I see a difference in purposefully burning property. I see a difference in foreign nationals waving foreign flags in a protest about people being sent back to those very countries. (Personally, I don't buy the dollar amount cited for damages J6 knowing how over inflated everything is in DC. Hypothetically, the $2000 dollar damaged chair that's priced at $40 at Ashley Furniture: same chair.)
There's a legitimate point here. The government had TSA employees investigating people who were in DC that day. Here we have the state government doing what? We have people screaming "due process" for illegal immigrants and the same wasn't afforded to those on J6.
From where I stand I don't think I could stand idly and just watch folks attack LEO's: no matter what branch. I don't hang out with law enforcement folks. It's not that I don't like them. They have their job; let 'em do it.
The dichotomy. On J6 there were people "protesting" that were unhinged. There were also people there fully cooperating with the government officials and offering no threat. Yet, they were looped in together. Here we have fires and vandalism raging and these events are, once again, tagged as "peaceful protest." We're seeing the violence in these "peaceful demonstrations."
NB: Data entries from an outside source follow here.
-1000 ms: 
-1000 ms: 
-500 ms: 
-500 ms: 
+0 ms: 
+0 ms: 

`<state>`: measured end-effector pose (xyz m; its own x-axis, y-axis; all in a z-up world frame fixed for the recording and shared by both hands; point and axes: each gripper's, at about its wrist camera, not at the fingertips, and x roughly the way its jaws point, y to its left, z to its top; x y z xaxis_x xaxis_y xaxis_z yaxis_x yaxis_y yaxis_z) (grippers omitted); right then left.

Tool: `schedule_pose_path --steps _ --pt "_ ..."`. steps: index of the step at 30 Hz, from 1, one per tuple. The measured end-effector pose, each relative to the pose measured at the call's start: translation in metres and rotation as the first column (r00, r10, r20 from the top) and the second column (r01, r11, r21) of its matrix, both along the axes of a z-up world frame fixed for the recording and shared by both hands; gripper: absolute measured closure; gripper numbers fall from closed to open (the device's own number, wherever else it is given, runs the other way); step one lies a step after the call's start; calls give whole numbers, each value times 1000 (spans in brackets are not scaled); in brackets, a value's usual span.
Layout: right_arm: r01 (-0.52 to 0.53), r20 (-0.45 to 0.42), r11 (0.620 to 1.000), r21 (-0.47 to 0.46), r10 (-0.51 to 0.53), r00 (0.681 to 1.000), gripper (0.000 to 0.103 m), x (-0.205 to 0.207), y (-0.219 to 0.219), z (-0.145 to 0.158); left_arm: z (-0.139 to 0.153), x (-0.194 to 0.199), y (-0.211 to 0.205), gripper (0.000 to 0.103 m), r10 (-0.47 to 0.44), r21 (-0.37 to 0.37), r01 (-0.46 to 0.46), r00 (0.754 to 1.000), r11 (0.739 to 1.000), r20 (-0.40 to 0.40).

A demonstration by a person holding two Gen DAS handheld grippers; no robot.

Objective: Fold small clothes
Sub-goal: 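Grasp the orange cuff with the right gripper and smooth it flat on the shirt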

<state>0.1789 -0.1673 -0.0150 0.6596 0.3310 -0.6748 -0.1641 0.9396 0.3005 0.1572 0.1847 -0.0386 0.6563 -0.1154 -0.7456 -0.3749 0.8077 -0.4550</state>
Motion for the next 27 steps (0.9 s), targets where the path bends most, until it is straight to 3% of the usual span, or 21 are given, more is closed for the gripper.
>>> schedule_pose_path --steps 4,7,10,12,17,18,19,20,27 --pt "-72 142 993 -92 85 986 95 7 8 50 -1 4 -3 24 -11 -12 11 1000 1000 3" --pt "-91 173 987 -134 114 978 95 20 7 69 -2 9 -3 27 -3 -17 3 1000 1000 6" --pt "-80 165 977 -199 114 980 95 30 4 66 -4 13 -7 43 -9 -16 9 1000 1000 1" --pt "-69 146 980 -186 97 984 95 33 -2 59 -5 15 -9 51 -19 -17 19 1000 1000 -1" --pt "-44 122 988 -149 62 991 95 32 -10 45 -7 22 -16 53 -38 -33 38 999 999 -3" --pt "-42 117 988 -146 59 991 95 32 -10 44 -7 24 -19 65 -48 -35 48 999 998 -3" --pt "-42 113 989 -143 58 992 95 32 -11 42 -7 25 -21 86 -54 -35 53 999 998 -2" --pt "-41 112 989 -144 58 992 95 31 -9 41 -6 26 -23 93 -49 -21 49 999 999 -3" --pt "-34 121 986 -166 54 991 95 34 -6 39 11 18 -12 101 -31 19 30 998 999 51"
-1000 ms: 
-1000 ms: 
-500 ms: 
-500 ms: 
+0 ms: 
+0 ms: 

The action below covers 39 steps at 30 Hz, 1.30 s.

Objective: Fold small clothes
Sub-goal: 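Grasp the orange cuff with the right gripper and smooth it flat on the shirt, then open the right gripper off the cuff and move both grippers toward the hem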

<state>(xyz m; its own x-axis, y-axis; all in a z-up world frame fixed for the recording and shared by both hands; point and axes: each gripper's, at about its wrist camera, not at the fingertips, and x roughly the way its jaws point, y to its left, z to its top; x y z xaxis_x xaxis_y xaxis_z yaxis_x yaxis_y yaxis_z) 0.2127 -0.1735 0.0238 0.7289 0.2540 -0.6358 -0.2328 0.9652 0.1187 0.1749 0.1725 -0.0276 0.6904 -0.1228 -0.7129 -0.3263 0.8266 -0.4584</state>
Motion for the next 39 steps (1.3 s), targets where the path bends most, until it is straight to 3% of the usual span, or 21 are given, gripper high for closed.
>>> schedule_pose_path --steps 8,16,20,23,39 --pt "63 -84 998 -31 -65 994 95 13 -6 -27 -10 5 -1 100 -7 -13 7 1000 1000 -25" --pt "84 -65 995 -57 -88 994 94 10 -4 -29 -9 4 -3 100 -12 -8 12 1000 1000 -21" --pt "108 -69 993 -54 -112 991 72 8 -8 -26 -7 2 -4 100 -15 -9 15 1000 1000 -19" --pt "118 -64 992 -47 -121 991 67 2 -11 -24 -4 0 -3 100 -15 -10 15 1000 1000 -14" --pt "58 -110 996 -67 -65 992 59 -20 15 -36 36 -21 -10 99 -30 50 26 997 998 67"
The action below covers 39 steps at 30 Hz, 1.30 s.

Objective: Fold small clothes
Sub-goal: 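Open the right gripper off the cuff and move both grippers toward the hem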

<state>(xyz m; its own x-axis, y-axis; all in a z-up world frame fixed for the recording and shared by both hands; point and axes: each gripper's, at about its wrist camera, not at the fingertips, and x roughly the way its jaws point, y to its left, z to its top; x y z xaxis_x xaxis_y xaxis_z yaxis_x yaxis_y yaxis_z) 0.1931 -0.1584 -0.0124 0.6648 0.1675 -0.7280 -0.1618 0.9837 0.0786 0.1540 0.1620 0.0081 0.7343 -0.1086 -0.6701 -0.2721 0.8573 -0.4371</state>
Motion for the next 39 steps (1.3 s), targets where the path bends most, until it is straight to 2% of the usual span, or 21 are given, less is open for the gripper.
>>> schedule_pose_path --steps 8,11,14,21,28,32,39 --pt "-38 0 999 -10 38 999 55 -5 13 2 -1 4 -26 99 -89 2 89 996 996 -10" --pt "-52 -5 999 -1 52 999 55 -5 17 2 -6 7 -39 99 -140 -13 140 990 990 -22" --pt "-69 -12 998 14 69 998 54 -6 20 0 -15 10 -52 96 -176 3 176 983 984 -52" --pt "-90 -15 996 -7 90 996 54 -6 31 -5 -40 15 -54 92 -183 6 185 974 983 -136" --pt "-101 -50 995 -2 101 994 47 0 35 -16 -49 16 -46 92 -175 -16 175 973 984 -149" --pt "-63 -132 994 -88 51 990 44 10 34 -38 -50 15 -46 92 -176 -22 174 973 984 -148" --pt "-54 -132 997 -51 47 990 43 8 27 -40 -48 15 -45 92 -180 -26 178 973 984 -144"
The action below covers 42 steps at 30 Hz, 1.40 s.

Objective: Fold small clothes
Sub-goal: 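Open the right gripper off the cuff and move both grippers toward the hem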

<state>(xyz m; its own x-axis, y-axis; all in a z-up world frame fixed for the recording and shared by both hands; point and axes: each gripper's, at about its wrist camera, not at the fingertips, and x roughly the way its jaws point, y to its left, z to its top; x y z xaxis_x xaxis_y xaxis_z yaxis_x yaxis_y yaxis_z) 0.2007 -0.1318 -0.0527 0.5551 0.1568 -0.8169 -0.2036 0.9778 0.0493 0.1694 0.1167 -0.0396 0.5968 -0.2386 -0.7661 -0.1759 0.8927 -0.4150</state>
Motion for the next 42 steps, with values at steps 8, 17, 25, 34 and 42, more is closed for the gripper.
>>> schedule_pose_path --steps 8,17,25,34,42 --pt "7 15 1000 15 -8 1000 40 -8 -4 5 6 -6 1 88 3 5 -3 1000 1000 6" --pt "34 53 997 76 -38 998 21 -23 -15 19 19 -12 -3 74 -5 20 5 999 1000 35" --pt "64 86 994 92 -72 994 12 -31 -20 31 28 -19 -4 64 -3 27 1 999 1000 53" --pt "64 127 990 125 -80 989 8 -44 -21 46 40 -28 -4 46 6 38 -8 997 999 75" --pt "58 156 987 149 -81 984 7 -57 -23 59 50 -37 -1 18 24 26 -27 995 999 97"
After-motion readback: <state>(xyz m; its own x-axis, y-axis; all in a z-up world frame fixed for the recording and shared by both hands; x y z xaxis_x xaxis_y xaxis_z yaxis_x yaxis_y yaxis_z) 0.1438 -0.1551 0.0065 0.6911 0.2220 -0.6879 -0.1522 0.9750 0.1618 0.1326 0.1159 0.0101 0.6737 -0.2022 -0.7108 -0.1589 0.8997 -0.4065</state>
(While I don't know the validity, I find it ironic I'm seeing pictures of pallets of cinder blocks being dropped off in the LA area. Are they repeats of the same images from 2020? Or, the same thing happening again?)
I know this is somewhat petty but I'll say it again. I was DONE the day they destroyed the Hall's downtown (along with some other nice eateries.) In my book, that's not "free speech" any longer. It wasn't, and isn't, speech. It's uncivilized destruction. Yet another example of how "multiculturalism societies" don't work in the vast majority of situations.